I have had two budgies for 5 years. Today I found one of them dead on bottom of cage. 

The other is calling for him all day. I showed him the body earlier when I removed it form the cage to try and make him realise he was dead and all he did was the "lets go and get food" call.

Do they grieve?

Will he be lonely now?

Is he too old to get a new, younger friend?

They were so close. I feel bad for him


----------



## StarlingWings (Mar 15, 2013)

Yes, budgies grieve. It will take him a little while to get over the loss of his friend. 

He may settle into "single life" after a few weeks and be fine. If so, it's perfectly fine to keep him alone as long as you spend lots of time with him-- remember, he doesn't have a friend now, so you're going to have to fill in the gaps. 

If after a few weeks he still seems withdrawn and depressed (this is normal as budgies grieve, but if he is not feeling better after a few weeks then it is a concern), he may benefit from a same species friend. Rescuing an older budgie from a shelter is a good idea to have a budgie closer in age to him, as a younger bird might be too rambunctious. 
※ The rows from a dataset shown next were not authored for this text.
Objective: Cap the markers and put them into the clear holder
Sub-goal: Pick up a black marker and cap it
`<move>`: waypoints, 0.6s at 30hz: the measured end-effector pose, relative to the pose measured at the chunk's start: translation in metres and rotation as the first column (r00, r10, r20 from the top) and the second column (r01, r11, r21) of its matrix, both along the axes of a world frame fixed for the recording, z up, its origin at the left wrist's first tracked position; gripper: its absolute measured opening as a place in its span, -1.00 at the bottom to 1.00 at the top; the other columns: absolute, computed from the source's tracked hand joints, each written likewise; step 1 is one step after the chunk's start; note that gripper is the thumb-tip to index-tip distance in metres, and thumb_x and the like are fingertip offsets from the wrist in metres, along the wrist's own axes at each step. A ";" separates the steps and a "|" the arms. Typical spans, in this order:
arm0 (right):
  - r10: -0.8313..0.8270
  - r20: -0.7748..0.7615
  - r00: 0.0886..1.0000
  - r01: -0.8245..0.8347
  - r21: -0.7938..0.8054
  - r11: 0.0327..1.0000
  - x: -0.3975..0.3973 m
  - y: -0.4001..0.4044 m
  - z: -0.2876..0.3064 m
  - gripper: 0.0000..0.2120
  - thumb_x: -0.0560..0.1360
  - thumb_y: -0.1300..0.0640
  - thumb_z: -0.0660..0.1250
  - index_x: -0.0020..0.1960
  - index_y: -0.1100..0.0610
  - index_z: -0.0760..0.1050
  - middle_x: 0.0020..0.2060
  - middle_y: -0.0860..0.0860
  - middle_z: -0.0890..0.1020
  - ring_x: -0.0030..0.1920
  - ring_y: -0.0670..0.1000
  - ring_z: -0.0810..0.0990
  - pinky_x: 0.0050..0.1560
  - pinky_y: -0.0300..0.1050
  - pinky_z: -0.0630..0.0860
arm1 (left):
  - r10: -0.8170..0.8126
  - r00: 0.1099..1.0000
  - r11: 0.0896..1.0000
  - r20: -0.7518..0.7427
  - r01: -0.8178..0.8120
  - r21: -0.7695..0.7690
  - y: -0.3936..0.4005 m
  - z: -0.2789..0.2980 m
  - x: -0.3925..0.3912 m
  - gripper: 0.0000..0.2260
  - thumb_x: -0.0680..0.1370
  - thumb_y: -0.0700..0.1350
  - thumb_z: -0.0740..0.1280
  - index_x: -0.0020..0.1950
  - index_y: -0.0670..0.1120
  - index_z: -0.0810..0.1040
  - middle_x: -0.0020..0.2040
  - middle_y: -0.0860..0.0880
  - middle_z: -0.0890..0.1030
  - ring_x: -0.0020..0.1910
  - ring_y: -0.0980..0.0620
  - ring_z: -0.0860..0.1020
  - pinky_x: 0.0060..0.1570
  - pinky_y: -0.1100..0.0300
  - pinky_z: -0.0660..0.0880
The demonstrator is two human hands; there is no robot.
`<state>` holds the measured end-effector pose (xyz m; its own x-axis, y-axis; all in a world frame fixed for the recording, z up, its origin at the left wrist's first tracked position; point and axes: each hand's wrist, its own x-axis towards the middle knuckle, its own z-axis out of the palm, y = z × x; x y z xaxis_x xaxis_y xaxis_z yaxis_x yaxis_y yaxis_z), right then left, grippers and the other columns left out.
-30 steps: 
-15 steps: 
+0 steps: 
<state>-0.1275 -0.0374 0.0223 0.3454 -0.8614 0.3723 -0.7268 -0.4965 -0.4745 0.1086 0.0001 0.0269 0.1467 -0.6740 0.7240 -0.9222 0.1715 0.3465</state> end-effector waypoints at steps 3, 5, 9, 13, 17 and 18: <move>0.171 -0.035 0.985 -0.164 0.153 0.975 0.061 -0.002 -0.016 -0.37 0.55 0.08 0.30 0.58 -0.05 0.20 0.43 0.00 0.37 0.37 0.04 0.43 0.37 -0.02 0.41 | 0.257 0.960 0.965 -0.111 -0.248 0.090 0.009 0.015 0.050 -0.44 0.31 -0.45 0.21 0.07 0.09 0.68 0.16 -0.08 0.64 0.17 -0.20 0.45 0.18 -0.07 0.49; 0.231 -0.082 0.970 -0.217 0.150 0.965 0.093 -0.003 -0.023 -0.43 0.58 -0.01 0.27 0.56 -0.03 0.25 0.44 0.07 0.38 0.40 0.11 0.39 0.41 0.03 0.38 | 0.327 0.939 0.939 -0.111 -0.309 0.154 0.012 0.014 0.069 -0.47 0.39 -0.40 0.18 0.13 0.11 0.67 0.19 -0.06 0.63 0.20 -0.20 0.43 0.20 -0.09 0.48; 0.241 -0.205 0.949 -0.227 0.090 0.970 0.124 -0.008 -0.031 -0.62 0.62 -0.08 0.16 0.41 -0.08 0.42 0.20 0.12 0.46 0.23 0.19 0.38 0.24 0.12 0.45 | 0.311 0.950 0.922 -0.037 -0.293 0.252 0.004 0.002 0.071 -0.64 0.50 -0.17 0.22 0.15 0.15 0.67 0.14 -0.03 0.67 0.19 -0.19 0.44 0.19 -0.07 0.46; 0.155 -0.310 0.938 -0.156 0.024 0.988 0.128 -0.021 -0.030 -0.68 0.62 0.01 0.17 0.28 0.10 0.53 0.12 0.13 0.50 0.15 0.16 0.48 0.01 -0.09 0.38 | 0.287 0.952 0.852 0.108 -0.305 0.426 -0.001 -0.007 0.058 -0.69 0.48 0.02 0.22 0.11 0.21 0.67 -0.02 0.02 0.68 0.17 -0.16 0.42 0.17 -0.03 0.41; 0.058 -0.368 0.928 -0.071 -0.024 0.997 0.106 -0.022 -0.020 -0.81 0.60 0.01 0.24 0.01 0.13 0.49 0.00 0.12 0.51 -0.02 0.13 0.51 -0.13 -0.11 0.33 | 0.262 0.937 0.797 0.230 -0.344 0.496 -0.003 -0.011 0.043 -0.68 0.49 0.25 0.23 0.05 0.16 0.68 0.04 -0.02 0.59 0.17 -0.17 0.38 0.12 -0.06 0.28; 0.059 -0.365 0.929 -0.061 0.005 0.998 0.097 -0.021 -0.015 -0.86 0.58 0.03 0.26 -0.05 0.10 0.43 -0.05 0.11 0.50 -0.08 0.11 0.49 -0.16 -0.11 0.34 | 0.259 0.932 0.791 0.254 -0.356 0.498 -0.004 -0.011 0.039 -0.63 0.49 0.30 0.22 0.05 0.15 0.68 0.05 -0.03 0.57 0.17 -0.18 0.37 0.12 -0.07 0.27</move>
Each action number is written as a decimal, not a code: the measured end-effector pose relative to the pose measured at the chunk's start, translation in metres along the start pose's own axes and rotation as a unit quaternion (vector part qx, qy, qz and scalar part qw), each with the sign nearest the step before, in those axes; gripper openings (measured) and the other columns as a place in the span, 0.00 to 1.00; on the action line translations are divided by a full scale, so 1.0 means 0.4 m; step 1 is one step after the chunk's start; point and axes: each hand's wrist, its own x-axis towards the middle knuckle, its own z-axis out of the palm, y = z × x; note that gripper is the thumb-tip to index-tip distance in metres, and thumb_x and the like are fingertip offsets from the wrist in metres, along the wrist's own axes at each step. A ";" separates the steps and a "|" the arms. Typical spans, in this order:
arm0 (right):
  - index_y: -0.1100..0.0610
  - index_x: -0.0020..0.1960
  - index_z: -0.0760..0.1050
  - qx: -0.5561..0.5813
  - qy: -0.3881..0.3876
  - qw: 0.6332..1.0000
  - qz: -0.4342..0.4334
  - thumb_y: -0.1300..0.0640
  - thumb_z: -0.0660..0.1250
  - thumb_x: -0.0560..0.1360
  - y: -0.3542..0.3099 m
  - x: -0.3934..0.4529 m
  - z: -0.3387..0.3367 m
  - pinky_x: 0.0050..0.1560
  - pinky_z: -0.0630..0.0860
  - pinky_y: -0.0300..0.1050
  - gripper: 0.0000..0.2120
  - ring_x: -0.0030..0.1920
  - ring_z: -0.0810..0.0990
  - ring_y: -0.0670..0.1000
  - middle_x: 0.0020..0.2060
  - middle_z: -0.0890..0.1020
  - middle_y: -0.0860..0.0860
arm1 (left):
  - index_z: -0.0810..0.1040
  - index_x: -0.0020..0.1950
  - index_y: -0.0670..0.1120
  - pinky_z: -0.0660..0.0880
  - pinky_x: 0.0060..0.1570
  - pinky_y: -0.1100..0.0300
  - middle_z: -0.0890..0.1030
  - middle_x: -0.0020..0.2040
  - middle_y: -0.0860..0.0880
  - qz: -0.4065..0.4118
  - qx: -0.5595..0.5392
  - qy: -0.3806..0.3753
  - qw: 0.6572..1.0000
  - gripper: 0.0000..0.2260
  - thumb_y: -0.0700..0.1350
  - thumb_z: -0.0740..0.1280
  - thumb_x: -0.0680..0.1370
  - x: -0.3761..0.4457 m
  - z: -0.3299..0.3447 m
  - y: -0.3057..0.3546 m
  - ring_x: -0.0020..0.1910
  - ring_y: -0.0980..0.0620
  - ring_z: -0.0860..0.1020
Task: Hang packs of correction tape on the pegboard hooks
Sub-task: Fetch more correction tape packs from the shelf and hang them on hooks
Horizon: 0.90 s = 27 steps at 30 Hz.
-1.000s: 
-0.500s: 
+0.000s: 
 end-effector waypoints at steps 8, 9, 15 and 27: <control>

Remember that if you decide to adopt another budgie when your current one is ready, he'll need to be quarantined for 40 days before introducing them :thumbup: 

Best wishes!

I'm so sorry for your loss of your other budgie.


----------



## Broon (Jun 8, 2010)

Thanks. I could adopt an older one. 40 days is a long time , but I understand.
Will move him into living room so he can spend time with me.

Just feel so sad....wish they could speak to us


----------



## StarlingWings (Mar 15, 2013)

That sounds good :hug: 

I hope that he does well! Budgies are very good at reading body language, so you spending lots of time with him and talking to him is sure to help him feel better.


----------



## RavensGryf (May 8, 2015)

I’m so sorry for your loss. StarlingWings has given you excellent advice. Budgies do mourn the loss of a close buddy, so it’s normal for them to be acting depressed at this time. 

Usually within about a month or so, you should start seeing him move on and pick themselves up again. Some budgies will adjust to life fine on their own. 

It’s hard not to feel sorry for them in this circumstance, but he will be okay.


----------



## Broon (Jun 8, 2010)

Thanks everyone. He is still eating, but only from 'his' side of the food dish...

I'll keep a close eye on him for next few weeks


----------